#### [EXERCISE DESCRIPTION]
For the records below, output word for word the lines from the one with "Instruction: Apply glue" up to and including the one with "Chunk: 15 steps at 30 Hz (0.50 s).". No pictures.
___ DATASET ENTRIES ___
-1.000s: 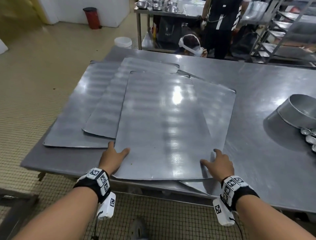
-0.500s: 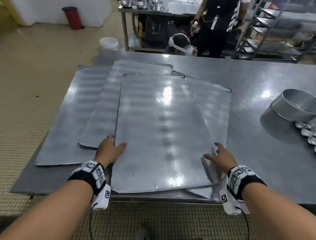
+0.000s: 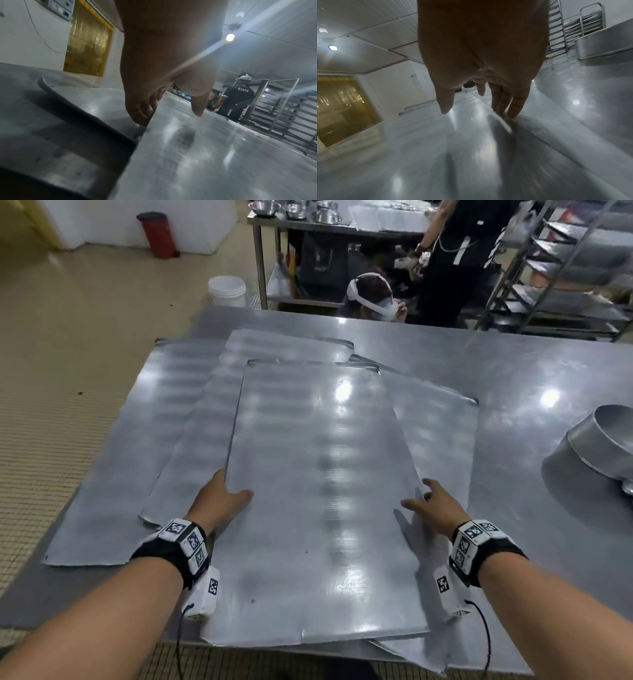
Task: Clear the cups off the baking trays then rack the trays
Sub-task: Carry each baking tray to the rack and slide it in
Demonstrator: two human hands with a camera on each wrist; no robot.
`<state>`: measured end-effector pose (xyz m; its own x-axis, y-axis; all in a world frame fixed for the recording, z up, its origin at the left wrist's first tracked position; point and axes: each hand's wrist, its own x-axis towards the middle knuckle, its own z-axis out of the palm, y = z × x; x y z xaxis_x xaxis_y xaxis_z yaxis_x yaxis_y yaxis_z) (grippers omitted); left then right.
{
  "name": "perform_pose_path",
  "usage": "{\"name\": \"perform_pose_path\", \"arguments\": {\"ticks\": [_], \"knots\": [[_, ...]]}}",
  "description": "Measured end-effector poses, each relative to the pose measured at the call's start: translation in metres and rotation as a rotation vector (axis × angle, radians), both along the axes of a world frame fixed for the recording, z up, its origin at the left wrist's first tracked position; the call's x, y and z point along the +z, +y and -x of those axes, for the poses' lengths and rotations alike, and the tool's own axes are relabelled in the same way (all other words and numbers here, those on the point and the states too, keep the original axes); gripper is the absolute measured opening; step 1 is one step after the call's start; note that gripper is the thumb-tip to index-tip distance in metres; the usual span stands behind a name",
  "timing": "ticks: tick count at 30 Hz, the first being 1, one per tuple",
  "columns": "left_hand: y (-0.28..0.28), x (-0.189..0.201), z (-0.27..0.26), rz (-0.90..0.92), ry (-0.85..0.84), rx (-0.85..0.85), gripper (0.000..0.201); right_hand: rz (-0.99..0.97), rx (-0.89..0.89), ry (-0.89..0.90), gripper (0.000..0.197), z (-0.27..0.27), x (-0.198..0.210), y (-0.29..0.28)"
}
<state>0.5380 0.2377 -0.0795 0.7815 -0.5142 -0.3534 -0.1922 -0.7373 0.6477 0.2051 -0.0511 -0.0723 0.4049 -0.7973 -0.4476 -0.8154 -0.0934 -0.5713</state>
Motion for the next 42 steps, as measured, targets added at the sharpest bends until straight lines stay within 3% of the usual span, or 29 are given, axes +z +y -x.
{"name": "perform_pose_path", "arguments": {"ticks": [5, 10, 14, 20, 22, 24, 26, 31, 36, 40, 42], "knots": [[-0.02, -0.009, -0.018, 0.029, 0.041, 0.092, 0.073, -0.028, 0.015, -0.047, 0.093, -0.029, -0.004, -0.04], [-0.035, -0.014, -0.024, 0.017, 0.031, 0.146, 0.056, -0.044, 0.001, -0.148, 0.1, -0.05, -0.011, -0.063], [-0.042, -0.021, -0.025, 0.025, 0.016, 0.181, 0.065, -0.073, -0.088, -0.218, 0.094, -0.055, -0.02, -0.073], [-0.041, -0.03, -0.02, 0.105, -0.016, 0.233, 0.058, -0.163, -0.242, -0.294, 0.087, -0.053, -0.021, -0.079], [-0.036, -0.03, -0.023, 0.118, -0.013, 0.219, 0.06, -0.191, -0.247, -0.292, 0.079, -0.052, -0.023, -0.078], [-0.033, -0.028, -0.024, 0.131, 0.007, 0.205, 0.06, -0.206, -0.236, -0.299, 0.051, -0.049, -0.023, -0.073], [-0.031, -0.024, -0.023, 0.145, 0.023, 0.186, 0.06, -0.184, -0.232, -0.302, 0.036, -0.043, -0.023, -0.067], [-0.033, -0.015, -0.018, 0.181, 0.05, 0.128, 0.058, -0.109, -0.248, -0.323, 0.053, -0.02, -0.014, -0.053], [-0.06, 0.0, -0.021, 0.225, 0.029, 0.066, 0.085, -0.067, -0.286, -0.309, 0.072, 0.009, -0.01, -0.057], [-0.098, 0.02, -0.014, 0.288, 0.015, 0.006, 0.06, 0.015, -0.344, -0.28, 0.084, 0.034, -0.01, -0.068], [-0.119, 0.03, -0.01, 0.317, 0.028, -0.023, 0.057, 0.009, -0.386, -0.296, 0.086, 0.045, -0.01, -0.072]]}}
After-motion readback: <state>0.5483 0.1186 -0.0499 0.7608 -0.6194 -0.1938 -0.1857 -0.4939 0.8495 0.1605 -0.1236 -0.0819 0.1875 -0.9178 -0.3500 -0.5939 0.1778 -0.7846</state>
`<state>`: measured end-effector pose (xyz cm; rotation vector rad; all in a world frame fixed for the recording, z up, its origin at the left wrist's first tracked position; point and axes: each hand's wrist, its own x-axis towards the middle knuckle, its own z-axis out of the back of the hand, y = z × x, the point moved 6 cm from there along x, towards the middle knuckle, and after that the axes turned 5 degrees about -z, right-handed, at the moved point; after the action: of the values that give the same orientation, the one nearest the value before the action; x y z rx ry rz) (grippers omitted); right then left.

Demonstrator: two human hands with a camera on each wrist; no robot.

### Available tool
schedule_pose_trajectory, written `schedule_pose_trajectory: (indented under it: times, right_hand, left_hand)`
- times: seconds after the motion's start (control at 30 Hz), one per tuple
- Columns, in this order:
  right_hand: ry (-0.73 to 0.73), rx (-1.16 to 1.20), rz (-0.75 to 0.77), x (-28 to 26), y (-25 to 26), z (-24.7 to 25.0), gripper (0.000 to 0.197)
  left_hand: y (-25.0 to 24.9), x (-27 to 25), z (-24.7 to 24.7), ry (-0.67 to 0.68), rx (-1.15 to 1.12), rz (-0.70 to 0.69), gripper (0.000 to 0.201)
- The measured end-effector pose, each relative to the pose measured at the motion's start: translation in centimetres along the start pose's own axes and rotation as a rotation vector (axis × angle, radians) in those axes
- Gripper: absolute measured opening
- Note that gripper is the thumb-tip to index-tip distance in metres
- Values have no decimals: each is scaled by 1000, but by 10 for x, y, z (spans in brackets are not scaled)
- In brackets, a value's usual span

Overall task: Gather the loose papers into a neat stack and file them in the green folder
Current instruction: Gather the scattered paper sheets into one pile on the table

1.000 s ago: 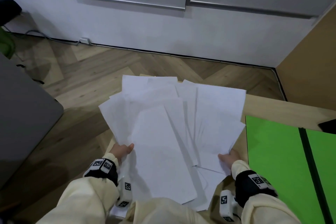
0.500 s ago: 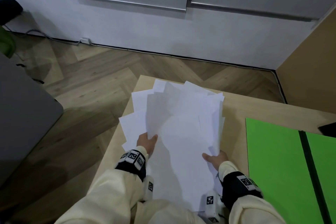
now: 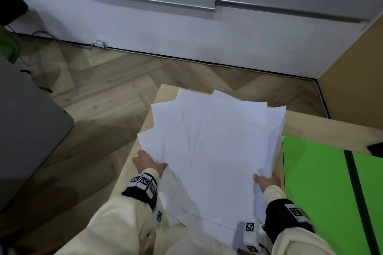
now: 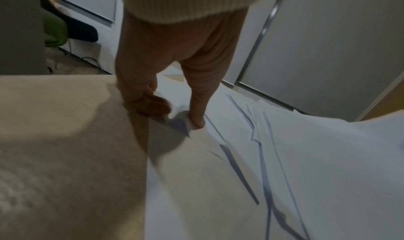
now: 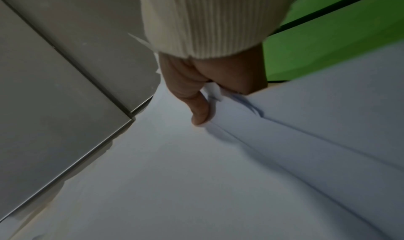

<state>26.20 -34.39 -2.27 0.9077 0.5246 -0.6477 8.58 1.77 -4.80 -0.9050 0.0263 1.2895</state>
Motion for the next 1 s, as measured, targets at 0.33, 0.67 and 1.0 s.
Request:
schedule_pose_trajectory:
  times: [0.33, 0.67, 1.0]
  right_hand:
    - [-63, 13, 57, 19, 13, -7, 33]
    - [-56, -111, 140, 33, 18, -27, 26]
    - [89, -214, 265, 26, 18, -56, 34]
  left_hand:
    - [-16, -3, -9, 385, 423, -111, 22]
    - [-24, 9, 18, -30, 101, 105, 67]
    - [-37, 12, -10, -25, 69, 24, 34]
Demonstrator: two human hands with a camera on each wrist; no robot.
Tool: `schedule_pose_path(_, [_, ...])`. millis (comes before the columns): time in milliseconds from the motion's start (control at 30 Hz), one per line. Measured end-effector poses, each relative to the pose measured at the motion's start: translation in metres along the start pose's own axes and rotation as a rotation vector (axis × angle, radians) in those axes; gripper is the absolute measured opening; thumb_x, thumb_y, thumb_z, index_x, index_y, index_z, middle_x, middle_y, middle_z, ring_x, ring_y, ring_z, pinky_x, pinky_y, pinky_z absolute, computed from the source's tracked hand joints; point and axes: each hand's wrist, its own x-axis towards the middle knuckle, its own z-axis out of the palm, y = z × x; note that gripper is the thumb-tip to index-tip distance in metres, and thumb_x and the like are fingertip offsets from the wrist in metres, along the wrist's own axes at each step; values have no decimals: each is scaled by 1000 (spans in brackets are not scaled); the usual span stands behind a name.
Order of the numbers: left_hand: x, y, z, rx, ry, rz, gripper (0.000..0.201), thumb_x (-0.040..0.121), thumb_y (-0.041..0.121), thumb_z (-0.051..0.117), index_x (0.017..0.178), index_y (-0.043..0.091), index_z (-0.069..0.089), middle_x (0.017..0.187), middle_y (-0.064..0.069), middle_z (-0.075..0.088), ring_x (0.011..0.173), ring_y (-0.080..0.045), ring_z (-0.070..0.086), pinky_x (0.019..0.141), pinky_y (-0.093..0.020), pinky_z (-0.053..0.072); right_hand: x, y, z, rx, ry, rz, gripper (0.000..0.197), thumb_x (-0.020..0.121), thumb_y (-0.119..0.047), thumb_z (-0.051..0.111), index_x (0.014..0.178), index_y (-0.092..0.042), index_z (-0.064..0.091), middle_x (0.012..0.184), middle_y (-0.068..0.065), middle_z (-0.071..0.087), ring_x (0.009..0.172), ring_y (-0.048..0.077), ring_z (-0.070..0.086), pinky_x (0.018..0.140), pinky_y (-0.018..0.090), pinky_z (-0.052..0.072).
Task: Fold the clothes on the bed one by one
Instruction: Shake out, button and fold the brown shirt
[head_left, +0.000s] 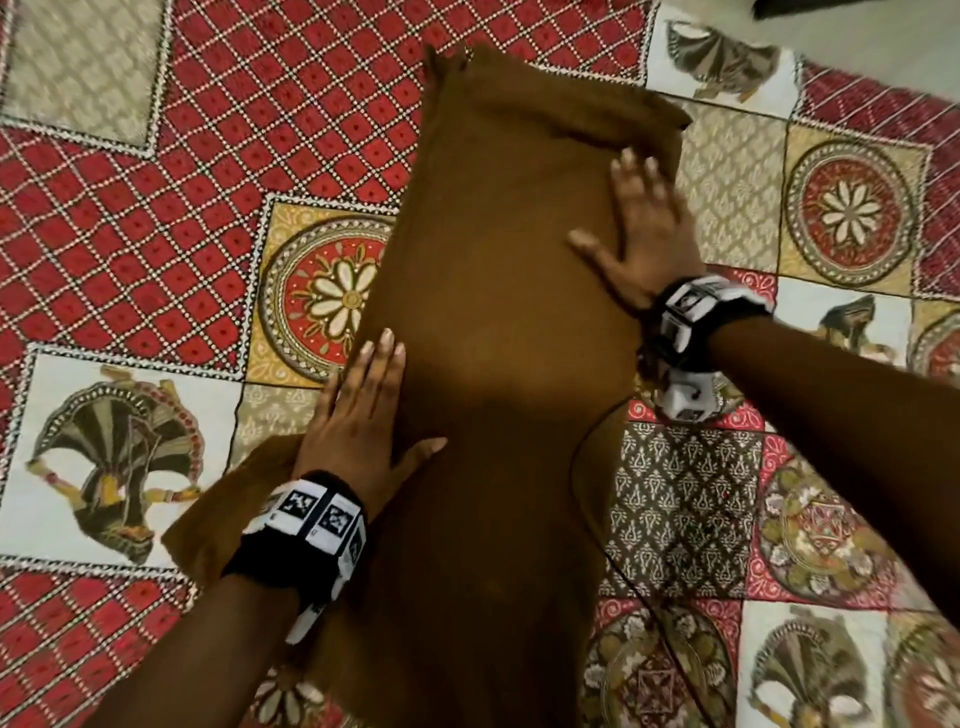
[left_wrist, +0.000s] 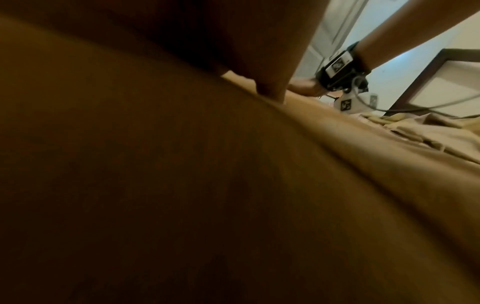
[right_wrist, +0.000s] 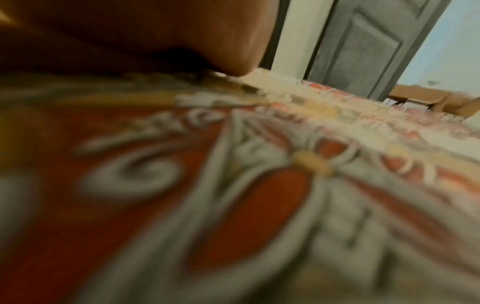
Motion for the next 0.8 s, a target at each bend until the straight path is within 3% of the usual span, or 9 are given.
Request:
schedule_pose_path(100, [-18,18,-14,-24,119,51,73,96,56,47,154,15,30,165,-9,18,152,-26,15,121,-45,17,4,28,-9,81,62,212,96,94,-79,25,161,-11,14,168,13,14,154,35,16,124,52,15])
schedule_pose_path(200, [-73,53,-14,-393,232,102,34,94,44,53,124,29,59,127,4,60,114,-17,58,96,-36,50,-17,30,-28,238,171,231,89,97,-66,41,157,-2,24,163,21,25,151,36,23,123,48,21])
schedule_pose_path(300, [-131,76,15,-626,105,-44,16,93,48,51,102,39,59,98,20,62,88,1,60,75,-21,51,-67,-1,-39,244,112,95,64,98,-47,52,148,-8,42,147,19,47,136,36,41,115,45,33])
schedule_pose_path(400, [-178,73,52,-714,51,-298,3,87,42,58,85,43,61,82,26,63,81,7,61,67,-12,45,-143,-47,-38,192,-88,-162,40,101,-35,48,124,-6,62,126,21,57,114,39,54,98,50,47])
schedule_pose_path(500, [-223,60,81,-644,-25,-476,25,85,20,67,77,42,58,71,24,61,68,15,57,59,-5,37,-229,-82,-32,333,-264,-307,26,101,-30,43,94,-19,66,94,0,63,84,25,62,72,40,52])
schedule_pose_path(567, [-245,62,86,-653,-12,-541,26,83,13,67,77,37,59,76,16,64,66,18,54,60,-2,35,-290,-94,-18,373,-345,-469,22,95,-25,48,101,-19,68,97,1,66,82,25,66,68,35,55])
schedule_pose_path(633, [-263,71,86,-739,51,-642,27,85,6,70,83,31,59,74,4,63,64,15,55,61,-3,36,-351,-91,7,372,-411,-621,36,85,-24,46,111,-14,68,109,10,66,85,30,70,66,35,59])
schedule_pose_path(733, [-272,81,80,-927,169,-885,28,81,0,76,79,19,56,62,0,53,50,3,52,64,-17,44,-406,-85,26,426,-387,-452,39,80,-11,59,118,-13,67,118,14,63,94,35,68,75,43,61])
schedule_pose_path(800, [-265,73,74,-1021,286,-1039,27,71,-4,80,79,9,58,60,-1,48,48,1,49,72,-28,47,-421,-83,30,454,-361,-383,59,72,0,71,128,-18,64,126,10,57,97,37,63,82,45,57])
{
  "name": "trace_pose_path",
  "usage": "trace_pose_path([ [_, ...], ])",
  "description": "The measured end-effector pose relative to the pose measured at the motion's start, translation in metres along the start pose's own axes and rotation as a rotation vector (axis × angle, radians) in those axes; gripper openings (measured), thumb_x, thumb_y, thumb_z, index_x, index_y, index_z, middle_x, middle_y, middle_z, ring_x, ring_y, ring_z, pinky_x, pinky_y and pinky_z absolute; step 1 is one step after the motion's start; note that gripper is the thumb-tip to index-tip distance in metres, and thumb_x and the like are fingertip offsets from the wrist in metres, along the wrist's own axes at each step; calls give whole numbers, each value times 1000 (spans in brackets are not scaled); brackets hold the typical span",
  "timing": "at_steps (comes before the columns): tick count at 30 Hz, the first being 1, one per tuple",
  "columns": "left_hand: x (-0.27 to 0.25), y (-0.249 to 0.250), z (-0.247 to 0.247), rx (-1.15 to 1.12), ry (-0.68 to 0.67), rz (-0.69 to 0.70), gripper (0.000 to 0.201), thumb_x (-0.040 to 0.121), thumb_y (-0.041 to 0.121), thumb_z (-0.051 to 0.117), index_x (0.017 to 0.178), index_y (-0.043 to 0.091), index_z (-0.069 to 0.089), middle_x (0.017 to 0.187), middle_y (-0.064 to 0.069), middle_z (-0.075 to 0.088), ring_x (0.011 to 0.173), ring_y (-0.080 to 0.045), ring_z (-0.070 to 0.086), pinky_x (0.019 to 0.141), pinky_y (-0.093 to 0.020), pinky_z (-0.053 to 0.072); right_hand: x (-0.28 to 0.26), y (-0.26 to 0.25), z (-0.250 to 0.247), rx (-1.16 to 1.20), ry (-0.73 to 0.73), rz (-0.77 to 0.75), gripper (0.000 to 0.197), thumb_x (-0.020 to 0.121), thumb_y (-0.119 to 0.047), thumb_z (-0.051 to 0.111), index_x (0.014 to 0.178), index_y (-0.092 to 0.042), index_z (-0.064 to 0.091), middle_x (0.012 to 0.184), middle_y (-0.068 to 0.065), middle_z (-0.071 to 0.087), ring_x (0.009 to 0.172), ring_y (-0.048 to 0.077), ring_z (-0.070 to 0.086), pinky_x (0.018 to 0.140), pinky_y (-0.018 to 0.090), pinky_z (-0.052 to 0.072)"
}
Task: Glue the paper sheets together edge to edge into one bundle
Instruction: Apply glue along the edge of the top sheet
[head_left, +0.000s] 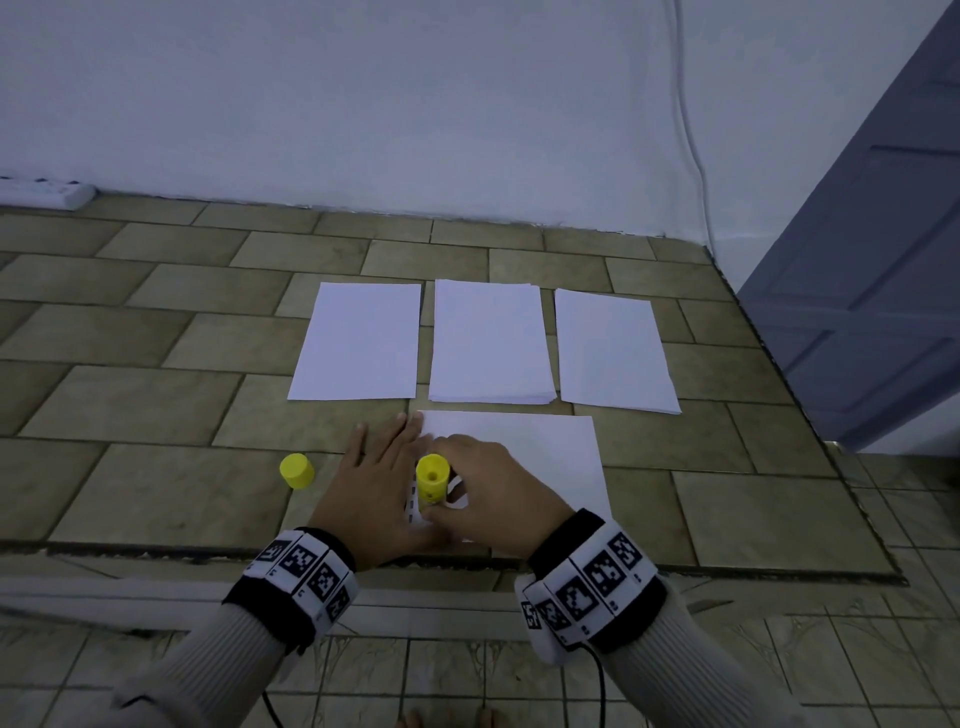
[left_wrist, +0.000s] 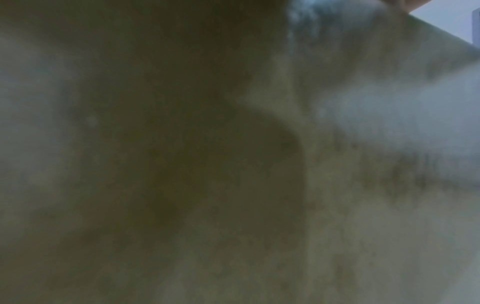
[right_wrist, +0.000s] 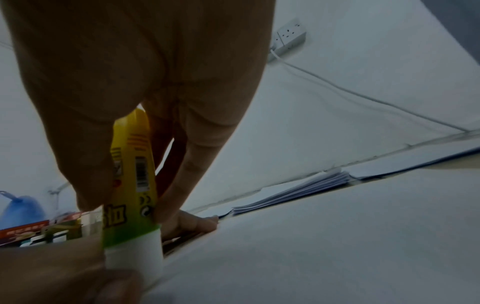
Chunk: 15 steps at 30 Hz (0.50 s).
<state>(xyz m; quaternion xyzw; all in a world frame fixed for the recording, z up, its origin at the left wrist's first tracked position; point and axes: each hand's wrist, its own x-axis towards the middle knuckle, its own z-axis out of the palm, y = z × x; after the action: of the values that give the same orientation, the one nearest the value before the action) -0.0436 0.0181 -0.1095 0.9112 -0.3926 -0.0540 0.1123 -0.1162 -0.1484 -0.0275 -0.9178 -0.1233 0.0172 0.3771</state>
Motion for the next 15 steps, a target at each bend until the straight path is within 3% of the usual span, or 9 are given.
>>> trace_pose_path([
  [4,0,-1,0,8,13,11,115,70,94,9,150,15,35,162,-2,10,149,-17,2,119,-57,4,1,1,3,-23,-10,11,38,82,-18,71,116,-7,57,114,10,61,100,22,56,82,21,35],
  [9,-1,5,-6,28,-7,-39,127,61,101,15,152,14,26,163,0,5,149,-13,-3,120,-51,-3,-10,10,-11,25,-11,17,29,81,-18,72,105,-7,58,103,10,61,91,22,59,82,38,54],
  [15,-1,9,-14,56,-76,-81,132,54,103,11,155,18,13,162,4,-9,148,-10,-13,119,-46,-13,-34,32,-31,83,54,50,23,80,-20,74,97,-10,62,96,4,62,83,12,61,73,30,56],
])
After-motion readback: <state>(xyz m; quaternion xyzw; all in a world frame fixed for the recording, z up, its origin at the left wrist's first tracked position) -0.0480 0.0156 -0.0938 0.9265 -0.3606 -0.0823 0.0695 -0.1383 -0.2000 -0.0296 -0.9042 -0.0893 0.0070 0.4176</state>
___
#### [FINISHED EXERCISE]
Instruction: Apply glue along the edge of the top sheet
[head_left, +0.000s] 
[left_wrist, +0.000s] 
[right_wrist, +0.000s] 
Chunk: 15 steps at 30 Hz (0.50 s).

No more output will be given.